Susannah came next afternoon, with her husband Dr Hall and little two-year-old Elizabeth. Will played happily with the child and sang, in a cracked baritone, "Where the Bee Sucks".
Anne said with suspicion:
"Is that from a play?"
"Not yet. The play that it is to be in is not yet writ, but it will be, fear not." "
"I fear not anything," Anne said, "save the Lord's displeasure." She called to Judith to bring in ale and seedcake. Seeing married Susannah and the child now drowsy on her lap, Judith let out a howl of frustration and left. Anne said:
"It is the father's office to seek a husband for a daughter. Judith is ripe and over-ripe."
"So ripeness is not after all all," Will sighed. "I will go seek in the taverns and hedgerows, crying Who will wed a player's brat?" He turned to Jack Hall, whose lips were pursed, and said, "Will you come stroll a little in the garden?"
Jack said, after a strolling silence, "Your book has been read here, you may know that."
"What book?"
"The book that is called Sonnets."
"But God, man, that is old stuff, it came out all of a year ago, and I have disclaimed the book, I did not publish it, it is pirate work. What do they say that read it, not that I care, does it confirm them in their conviction of Black Will Shakebag's damnation?"
"It is a book of things that a man might do in London," Jack Hall said gloomily. "It is pity that Dick Field brought home a copy."
"Ah, poor corrupted Stratford. So you too join the headwaggers?"
"There is such a thing as propriety. Dick Field has been long a London man like yourself, father-in-law, but he has ever shown propriety. He hath printed foul stuff enow in his trade of printing, but he hath not the filthy ink of printed scandal sticking to him. You will, I trust, forgive the observation of one who is, besides your daughter's husband, a professional man and also your physical adviser."

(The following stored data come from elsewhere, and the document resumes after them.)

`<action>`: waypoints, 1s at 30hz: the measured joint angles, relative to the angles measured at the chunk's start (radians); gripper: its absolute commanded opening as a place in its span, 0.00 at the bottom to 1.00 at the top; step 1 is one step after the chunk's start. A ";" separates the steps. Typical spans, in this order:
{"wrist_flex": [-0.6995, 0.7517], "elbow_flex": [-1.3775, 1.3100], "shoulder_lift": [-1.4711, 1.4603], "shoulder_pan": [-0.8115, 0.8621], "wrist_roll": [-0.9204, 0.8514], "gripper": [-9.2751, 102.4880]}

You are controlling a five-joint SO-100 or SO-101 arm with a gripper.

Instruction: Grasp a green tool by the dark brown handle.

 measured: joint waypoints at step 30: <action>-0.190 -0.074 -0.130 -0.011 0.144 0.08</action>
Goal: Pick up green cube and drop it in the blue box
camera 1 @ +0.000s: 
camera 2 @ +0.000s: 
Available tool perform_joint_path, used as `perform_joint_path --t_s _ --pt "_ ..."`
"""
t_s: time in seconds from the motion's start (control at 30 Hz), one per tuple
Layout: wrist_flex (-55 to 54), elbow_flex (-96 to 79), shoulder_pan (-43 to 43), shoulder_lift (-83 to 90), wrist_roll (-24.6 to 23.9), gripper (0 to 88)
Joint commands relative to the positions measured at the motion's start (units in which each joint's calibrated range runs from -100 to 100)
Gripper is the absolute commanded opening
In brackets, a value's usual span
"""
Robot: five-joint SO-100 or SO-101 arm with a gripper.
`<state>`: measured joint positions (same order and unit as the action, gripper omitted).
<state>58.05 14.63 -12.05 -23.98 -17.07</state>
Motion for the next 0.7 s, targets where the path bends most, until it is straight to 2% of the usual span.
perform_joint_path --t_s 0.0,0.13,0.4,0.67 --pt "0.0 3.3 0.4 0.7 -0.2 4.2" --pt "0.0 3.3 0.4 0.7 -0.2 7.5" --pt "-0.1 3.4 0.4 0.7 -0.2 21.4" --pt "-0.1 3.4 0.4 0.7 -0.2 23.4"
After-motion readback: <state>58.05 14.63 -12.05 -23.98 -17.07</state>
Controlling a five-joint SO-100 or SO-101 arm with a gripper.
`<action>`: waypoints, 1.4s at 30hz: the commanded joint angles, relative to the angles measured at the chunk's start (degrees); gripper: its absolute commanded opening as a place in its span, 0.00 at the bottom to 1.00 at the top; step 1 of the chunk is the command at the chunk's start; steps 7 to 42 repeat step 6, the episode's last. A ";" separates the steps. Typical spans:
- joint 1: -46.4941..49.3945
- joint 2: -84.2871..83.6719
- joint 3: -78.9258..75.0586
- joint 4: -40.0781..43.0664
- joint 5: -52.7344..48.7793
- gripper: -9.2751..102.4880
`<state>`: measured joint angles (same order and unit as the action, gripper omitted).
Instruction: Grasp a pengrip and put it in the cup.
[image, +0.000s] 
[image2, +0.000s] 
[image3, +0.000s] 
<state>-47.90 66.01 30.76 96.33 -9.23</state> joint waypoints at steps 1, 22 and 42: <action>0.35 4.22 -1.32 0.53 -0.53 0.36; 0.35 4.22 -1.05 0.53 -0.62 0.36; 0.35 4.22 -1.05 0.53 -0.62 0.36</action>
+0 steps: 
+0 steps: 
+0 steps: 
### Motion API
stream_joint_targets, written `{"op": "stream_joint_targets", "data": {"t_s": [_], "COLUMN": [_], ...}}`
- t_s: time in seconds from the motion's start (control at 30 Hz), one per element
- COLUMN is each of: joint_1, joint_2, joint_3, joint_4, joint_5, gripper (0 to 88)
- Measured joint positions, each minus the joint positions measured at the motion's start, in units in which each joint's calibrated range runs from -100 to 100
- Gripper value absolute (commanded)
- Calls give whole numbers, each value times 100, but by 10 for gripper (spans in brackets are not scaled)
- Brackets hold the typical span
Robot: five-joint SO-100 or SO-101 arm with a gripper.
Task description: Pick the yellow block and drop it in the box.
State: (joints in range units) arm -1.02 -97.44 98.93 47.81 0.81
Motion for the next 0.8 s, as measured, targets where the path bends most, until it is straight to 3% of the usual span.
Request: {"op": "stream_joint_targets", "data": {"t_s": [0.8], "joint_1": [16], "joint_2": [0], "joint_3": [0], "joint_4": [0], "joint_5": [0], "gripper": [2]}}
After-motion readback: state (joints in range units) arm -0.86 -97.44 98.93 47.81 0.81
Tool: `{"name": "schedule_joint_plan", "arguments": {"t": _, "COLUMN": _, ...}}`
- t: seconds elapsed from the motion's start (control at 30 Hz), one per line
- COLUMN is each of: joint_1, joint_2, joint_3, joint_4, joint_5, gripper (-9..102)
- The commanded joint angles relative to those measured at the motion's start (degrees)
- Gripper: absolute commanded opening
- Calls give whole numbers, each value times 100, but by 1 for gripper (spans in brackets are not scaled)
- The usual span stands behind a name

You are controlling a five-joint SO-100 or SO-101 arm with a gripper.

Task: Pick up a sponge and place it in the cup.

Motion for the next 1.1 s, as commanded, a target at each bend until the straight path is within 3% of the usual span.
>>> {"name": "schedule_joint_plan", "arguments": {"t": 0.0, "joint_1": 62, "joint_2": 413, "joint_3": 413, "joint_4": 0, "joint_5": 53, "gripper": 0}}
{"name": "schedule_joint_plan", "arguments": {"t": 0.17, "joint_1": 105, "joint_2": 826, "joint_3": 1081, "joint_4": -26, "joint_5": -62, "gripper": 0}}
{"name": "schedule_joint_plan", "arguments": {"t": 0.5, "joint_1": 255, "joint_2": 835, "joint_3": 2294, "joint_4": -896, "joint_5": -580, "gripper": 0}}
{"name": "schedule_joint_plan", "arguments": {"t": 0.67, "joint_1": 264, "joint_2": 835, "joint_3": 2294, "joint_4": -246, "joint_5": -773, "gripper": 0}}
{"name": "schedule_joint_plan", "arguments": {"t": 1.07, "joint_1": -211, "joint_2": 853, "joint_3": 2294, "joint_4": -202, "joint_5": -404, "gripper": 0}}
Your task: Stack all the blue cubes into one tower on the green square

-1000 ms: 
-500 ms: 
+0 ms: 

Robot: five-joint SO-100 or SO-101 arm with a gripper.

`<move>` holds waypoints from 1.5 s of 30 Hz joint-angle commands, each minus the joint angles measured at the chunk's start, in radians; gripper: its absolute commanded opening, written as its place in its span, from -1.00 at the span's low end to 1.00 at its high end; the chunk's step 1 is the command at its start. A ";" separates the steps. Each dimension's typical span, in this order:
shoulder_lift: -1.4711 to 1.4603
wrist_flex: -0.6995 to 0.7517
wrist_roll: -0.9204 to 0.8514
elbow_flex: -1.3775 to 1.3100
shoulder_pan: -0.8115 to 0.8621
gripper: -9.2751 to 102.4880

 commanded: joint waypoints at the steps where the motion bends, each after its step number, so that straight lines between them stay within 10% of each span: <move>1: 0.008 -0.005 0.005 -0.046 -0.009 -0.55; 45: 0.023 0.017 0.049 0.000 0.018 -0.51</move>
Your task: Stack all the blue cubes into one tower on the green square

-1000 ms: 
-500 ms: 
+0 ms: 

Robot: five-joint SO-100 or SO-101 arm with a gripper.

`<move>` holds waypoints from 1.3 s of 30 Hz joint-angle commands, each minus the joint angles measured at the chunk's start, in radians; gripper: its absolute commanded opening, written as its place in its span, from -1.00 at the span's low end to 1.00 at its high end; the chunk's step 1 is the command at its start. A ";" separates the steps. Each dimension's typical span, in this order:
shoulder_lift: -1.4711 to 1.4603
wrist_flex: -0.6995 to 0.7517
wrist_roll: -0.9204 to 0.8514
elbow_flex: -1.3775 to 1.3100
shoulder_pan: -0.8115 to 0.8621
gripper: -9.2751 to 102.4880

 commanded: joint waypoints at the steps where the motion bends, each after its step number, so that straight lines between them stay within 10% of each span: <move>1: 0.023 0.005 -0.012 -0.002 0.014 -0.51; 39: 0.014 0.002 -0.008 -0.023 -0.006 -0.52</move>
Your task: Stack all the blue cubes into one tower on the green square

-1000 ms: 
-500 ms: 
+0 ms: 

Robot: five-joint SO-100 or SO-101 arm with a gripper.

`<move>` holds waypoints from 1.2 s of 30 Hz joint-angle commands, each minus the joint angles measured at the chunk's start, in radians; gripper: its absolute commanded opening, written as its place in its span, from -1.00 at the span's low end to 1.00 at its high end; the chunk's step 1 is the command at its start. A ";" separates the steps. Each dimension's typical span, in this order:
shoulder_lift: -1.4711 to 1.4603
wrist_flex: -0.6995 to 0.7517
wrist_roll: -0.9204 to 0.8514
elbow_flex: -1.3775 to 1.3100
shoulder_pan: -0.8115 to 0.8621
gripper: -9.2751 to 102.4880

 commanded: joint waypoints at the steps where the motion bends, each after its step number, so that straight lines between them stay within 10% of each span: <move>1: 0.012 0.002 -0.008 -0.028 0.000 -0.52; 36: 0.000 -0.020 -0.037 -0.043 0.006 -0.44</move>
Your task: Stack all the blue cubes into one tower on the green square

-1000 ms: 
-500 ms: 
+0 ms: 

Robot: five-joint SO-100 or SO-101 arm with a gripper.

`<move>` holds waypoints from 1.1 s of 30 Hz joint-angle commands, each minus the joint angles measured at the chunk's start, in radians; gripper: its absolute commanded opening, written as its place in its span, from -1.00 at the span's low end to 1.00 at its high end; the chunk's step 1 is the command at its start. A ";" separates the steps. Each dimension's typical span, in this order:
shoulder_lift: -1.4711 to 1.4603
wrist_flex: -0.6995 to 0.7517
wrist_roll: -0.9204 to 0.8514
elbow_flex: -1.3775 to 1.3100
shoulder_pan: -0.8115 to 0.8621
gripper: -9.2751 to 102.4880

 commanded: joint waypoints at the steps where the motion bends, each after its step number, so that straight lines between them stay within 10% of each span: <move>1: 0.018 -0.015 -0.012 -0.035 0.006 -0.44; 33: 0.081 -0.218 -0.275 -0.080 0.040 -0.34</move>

"Dick Field is a man tied to a cold craft, not one like me who has had to make himself a motley to the view and unload his naked soul to the world." Then he said, "What has being my physical adviser to do with the book that is called Sonnets?"
"I have wondered at times about your cough and your premature baldness. Now I read records of licentiousness in that book."
"You mean," groaned Will, then gasped, then growled, then cried aloud, "I have the French pox, the disease of that pretty shepherd Syphilis of Fracastorius of Verona his poem? Oh, this drinks deep, this drinks the cup and all. And what thinks your sainted mother-in-law?"
"She knows nought of it. The book has been kept from her and from her friends the brethren. The bridge of the nose," he said, squinting, "seems soft in the cartilage. That is an infallible sign. Do keep your voice low. It will crack if you shout out so and not easily be mended."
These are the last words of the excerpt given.